Filter the lines below, copying only those with the string "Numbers".

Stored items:
^^^^^^^^
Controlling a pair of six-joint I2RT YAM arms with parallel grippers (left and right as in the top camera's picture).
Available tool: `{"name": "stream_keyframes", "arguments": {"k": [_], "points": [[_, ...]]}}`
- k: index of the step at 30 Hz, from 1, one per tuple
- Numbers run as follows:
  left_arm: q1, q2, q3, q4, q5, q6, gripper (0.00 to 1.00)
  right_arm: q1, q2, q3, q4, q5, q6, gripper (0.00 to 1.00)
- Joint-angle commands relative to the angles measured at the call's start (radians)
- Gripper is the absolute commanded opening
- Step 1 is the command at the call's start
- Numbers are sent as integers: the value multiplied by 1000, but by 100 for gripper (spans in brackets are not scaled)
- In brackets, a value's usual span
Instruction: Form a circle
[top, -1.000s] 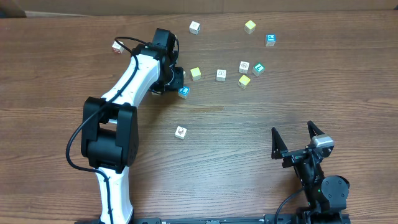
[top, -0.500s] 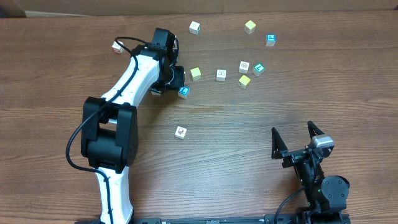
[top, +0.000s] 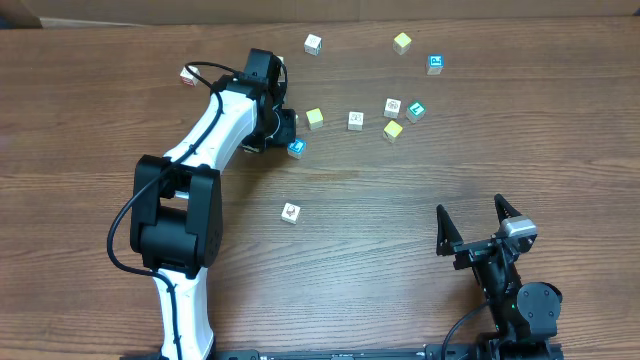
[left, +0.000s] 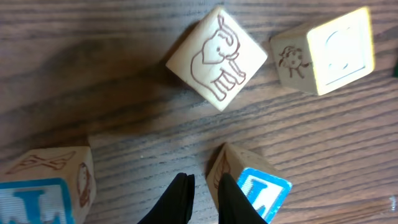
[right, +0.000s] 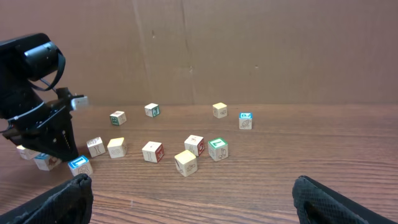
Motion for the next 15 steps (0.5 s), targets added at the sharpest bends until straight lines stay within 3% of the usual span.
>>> {"name": "stream_keyframes", "arguments": {"k": [1,10,15], "points": [[-5,5,-21,0,4,27,14,-2,-7,-10,5,6,3,100],[3,5,-13,11,21,38,14,-2,-7,-10,5,6,3,100],[23,5,-11,12,119,43,14,-2,-7,-10,5,6,3,100]]}}
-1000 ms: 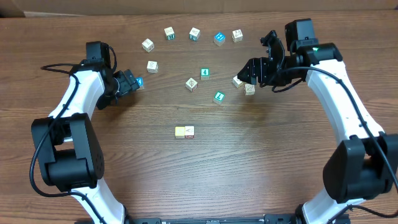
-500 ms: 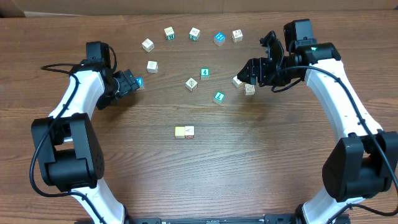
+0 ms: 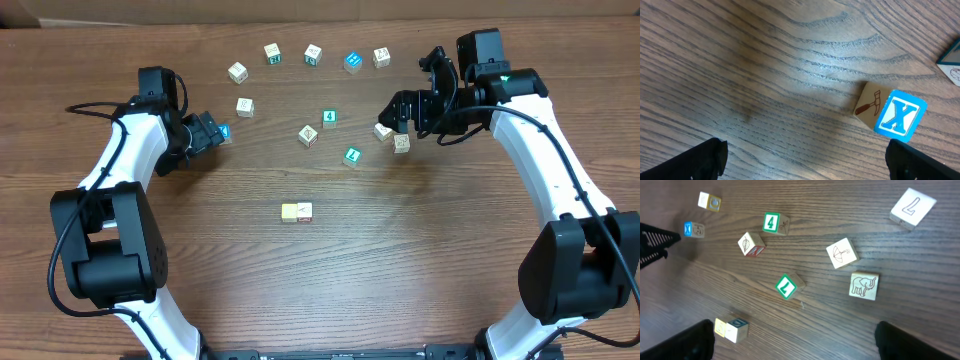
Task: Form a horizontal line
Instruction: 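Lower the right gripper over the white elephant block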
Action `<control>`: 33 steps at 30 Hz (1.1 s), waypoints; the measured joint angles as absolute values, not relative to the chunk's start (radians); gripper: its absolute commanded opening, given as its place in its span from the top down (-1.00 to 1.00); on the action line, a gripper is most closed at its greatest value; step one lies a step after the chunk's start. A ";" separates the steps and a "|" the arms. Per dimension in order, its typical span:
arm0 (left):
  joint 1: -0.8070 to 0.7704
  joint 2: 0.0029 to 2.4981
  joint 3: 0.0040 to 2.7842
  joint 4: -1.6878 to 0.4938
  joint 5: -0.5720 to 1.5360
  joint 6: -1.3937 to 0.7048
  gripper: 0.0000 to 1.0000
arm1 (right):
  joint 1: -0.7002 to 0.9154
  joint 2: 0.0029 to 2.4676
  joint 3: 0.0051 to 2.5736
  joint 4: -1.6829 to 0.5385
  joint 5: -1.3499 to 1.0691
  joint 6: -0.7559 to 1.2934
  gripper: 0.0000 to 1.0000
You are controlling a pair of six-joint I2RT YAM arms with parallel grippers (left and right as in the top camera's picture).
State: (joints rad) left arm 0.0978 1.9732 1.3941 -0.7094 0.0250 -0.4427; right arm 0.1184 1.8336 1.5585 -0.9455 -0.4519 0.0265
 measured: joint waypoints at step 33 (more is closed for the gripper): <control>0.098 1.973 1.394 -0.709 0.025 -0.443 -0.99 | 0.270 2.035 1.559 -0.875 0.031 0.130 -0.32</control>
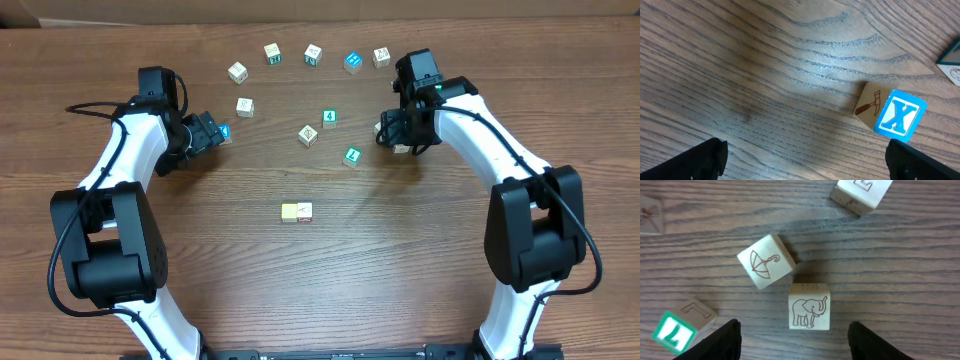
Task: Form a horizontal line
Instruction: 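Lower the right gripper over the white elephant block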
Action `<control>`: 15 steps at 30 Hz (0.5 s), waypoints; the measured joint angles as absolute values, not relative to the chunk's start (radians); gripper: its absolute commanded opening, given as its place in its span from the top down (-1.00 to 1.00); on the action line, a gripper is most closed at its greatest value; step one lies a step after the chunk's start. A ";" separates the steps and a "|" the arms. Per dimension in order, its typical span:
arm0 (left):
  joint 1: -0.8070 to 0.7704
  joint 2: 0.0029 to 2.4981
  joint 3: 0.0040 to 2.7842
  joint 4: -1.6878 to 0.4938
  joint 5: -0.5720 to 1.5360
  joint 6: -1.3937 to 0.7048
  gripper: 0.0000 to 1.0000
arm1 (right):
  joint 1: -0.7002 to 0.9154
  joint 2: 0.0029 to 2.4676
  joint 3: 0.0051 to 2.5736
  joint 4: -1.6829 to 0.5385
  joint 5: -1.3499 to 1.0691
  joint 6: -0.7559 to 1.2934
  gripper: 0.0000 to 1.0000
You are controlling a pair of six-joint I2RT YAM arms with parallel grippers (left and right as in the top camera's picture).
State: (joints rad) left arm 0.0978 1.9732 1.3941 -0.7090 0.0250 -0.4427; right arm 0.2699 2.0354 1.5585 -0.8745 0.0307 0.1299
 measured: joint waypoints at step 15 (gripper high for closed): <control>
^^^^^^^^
* SOLUTION TO THIS EXERCISE
- Numbers run as follows:
- Numbers are sent as integers: the value multiplied by 1000, but by 100 for gripper (spans in brackets are not scaled)

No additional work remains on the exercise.